Yes I know Spiritual doesn't only mean recognized or practiced religion it can also mean the more liberal: meditation, or even general way of looking at things. I think my spiritual side is through my energy to connect with people and hear about different ways to live life. I'm not always totally open to everyone's way of living, but at least I want to listen.
I've known a few people in my life whom I thought were truly "spiritual". The first was a lady whom my sister and I kind of adopted as a second grandma. Her and her husband went to our church- when I was growing up. We enjoyed spending time with them and she was the type of person who could talk using words like Jesus and God and make it sound so natural and flowing not abrasive or ultra-conservative. Another person I think of when it comes to "spiritual" is the first yoga instructor I learned from. She really had a way of teaching Yoga and teaching us about the background of where the Iyengar method of Yoga came from. She lived it like a way of life.

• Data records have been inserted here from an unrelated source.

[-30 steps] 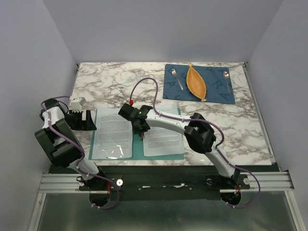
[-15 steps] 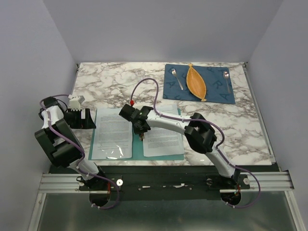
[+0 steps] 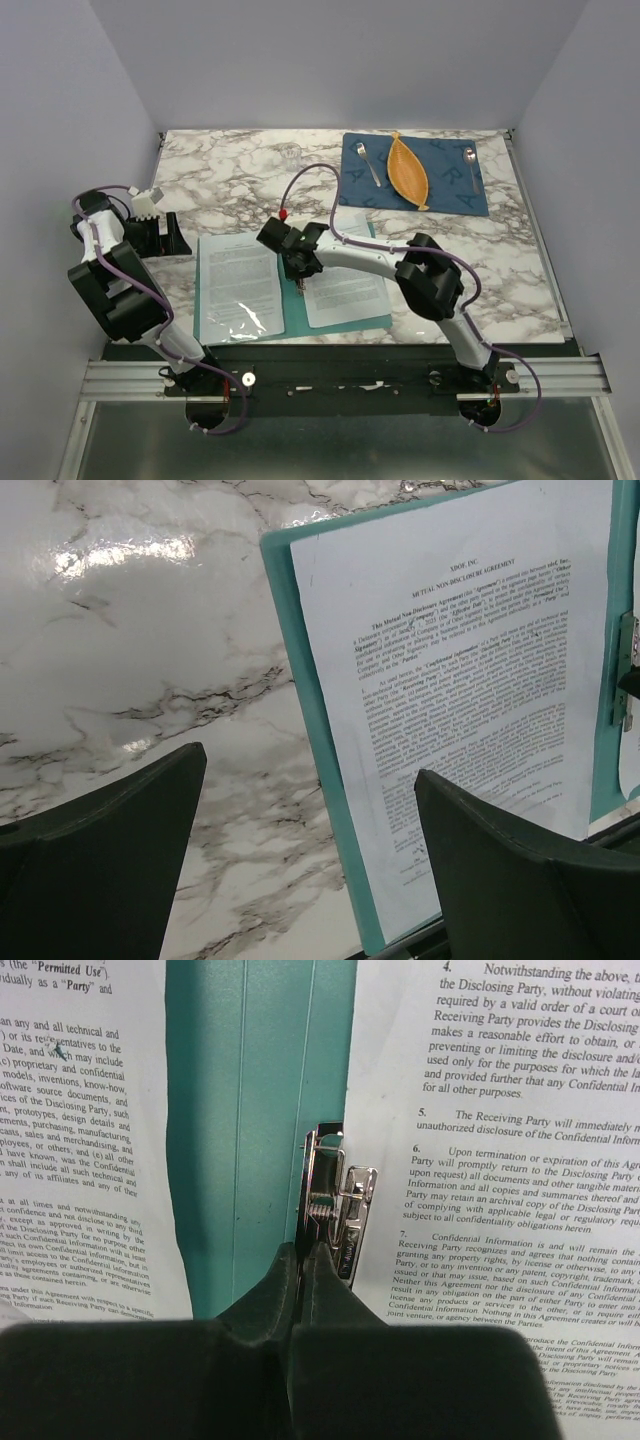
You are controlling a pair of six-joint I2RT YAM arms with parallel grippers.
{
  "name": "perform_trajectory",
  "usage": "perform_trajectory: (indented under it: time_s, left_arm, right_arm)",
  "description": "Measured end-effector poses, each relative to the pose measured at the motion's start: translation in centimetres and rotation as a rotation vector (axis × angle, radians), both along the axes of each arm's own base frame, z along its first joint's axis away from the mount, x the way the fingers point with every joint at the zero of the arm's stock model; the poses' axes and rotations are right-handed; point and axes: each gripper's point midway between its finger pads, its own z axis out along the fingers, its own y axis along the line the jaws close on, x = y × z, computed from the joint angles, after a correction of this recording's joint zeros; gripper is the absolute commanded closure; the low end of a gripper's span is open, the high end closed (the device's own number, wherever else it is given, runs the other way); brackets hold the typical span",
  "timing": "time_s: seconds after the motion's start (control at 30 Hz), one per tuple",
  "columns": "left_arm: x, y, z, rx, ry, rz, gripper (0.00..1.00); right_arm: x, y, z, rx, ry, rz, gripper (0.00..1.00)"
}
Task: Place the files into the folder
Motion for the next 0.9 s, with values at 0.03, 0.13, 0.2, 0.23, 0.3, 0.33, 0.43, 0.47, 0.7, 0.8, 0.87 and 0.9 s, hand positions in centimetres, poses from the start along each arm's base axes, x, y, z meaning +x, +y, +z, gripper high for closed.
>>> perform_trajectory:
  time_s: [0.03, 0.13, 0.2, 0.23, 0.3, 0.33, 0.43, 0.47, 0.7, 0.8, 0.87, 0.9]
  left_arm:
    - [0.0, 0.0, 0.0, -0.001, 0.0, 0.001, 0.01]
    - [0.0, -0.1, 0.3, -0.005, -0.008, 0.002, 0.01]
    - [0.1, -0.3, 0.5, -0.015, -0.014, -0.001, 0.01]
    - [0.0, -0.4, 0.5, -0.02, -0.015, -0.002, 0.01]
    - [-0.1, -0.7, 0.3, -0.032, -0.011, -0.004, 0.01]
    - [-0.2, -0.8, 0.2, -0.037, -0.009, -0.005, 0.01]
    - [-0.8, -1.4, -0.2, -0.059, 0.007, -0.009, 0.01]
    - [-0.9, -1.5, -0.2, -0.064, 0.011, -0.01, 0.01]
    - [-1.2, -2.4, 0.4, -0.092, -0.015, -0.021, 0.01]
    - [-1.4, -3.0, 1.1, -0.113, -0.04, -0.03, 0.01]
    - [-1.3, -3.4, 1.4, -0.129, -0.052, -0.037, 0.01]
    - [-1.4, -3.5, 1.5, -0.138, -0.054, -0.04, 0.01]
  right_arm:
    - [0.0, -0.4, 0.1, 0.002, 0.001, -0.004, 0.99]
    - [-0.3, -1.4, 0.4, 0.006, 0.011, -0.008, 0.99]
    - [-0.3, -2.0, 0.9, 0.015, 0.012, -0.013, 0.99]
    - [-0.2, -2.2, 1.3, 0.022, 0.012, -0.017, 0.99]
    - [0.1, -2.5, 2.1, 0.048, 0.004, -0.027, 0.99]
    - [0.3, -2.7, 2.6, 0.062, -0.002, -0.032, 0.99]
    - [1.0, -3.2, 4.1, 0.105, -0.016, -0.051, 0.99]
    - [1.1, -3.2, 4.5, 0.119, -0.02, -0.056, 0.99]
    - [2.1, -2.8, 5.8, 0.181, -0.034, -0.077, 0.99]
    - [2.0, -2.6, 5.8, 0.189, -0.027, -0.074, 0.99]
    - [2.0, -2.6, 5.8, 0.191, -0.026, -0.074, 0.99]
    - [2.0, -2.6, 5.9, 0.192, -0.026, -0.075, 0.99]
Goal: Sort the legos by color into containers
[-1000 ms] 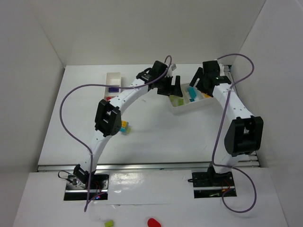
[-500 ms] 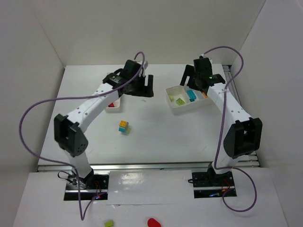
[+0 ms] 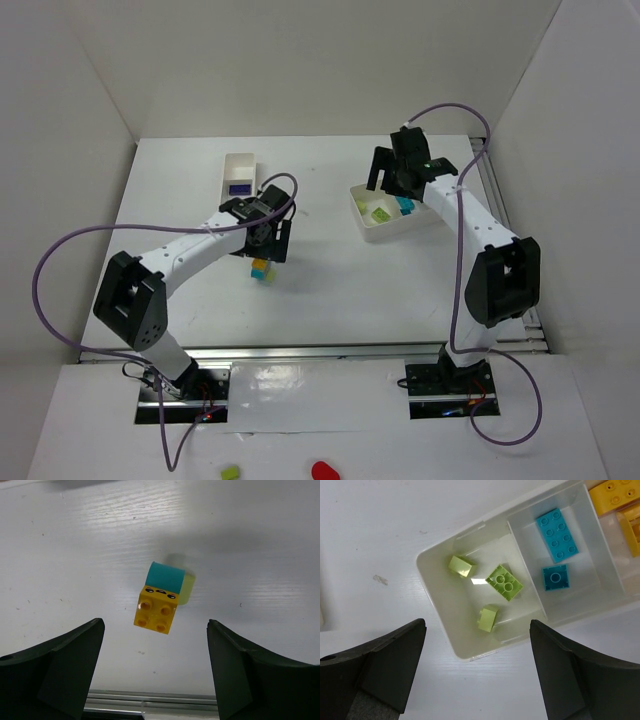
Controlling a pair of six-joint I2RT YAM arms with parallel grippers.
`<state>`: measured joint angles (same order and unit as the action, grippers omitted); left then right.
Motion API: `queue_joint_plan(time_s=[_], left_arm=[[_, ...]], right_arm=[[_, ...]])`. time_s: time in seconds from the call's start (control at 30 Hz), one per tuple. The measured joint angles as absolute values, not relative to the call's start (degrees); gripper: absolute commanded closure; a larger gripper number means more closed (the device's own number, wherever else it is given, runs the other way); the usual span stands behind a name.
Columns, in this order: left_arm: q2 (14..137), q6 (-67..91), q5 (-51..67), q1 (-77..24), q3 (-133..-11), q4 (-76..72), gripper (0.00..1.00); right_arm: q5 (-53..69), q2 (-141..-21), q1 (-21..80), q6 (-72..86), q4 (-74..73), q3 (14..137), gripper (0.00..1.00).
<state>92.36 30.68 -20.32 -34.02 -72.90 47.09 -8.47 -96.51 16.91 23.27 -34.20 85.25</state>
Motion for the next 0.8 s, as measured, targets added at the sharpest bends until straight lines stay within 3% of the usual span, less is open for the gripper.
queue_joint_plan(time_s=[0.3, 0.4, 0.67, 0.7, 0.8], left_arm=[[93.3, 30.4, -18.6, -31.2, -68.8, 43.5, 0.26], [93.8, 30.4, -17.8, -30.8, -68.5, 42.5, 0.36], [94.1, 30.0, -14.5, -30.4, -69.2, 41.5, 0.86], [94.2, 29.9, -13.3, -30.1, -69.8, 41.7, 1.00], [94.2, 29.2, -8.3, -28.2, -73.3, 42.4, 1.00]], right_arm=[[-9.2, -97.0, 16.9, 22.9, -34.3, 85.5, 0.08], [-9.2, -97.0, 16.9, 22.9, -34.3, 85.5, 0.08], [-9.2, -97.0, 16.9, 22.9, -34.3, 85.5, 0.08], [-9.2, -97.0, 16.9, 22.9, -34.3, 85.6, 0.08], [-7.6, -97.0, 16.9, 22.5, -34.4, 85.8, 0.08]])
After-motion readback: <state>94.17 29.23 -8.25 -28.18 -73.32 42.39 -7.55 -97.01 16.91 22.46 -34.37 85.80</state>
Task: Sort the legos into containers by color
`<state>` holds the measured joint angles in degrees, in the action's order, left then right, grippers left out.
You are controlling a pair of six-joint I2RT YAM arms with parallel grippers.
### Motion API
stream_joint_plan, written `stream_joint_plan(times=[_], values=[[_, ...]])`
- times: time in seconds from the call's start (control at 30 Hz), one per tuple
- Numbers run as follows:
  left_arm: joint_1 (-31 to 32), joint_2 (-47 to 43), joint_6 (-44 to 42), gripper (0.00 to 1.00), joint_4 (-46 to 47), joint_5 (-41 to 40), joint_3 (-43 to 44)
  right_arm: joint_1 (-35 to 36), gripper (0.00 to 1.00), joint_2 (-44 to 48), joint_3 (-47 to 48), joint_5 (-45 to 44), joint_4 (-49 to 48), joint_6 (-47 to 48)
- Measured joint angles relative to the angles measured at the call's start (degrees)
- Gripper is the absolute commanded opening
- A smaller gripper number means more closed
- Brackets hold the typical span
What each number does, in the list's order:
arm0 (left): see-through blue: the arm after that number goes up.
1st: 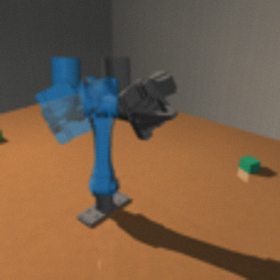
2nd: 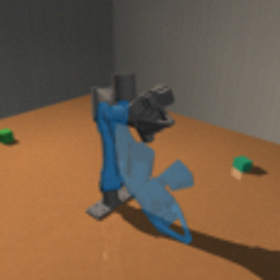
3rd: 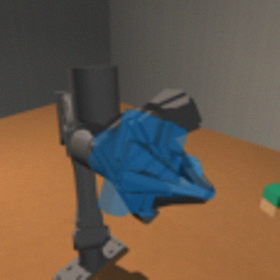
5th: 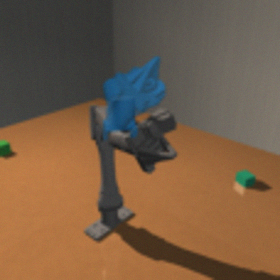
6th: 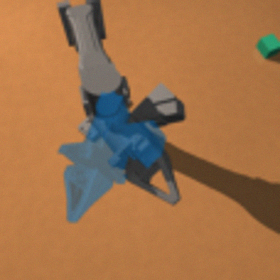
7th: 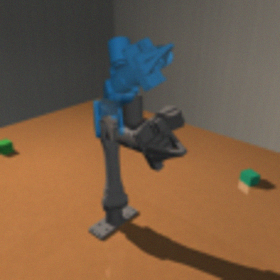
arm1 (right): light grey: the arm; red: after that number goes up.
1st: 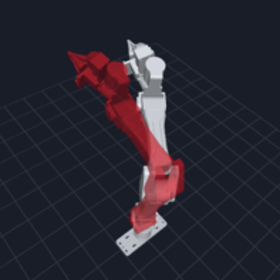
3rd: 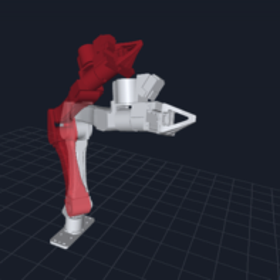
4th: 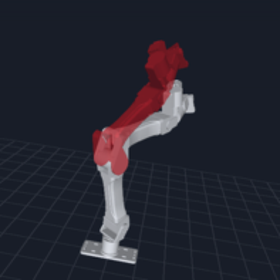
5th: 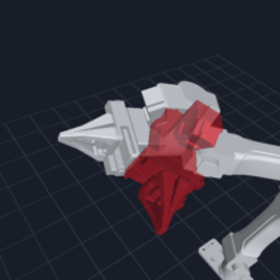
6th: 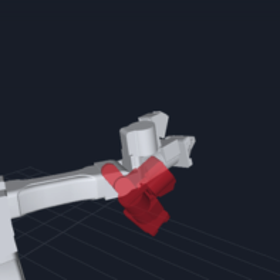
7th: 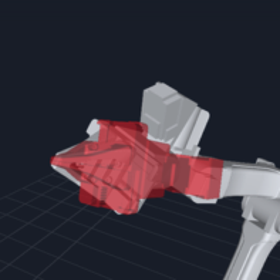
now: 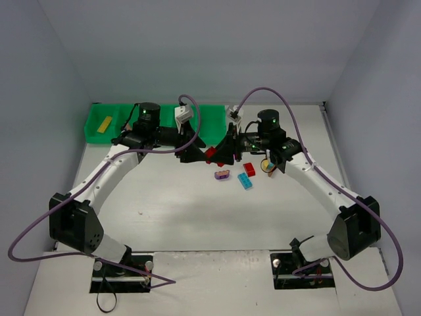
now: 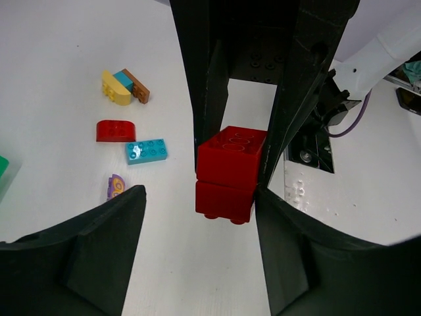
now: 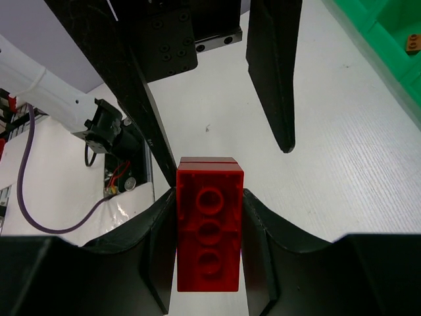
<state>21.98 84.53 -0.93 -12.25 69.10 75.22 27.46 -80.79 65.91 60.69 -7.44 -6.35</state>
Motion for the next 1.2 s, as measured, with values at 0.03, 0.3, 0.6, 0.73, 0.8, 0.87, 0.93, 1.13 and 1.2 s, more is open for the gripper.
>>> stream_joint_plan(times=[0.03,0.3,0.6,0.73,0.8,0.87,0.93,1.13,1.2], values=[[0.04,0.00,-0.02,0.49,-0.07,0.09,0.02,0.00,0.02,-0.07,0.00,0.07,0.02,0.11],[0.42,0.00,-1.70,0.00,-2.36,1.84,0.39,0.00,0.13,-0.37,0.02,-0.37,0.13,0.87],[0.48,-0.02,-3.41,0.00,-2.97,1.29,0.42,0.28,0.59,-0.39,0.04,-0.46,0.76,1.79],[0.48,-0.02,-3.58,0.00,-3.06,1.18,0.42,0.35,0.60,-0.39,0.04,-1.18,1.90,2.69],[0.48,-0.02,-3.61,0.00,-3.13,1.18,0.42,0.35,0.58,-0.37,0.02,-1.84,2.38,3.23],[0.48,-0.02,-3.67,0.00,-3.45,1.18,0.42,0.33,0.56,-0.31,-0.04,-2.78,2.67,3.63],[0.48,-0.02,-4.13,0.00,-4.11,1.16,0.42,0.33,0.55,-0.11,-0.24,-3.67,2.99,3.89],[0.46,0.00,-6.58,0.00,-7.43,0.50,0.61,0.35,0.51,0.90,-0.39,-6.58,5.46,5.77],[0.46,0.00,-7.32,0.00,-8.37,0.02,0.81,0.37,0.50,1.09,-0.39,-7.10,6.10,6.45]])
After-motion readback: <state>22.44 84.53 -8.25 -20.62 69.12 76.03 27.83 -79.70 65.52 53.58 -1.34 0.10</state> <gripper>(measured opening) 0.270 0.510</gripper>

Going to church makes me feel spiritual. I like the good feeling I get when I sing songs I have sung for many years- it is comforting. I like praying prayers and speaking text that is oh so familiar to me, again comforting. For me during tough times in my life and also selfish times in my life I've asked for God's help. This is again comforting to me. I don't know if being spiritual is comfort- I actually think it is a little of both that kind of period where you are challenged and feel a little uncomfortable- faith- and also those times of comfort from doing spiritual rituals which are so recognizable and habit like.
I know some people in my life who are not church goers and they are more "spiritual" to me then some of my church going friends. I think everyone does, or at least I hope they do, what is right for them and what helps bring their own cup of spirituality full to the brim. Last Sunday I wasn't in a church feeling spiritual I was running along the Mall in Washington D.C. and I'm here to say I felt close to my spiritual being seeing those awesome monuments that remind me of the great life and liberties I've been given. Sometimes an event or memory like that can be more powerful than the week's sermon. Spiritual beings or feelings are sometimes found in the common everyday events and don't necessarily need an altar or organ present for its powerfulness.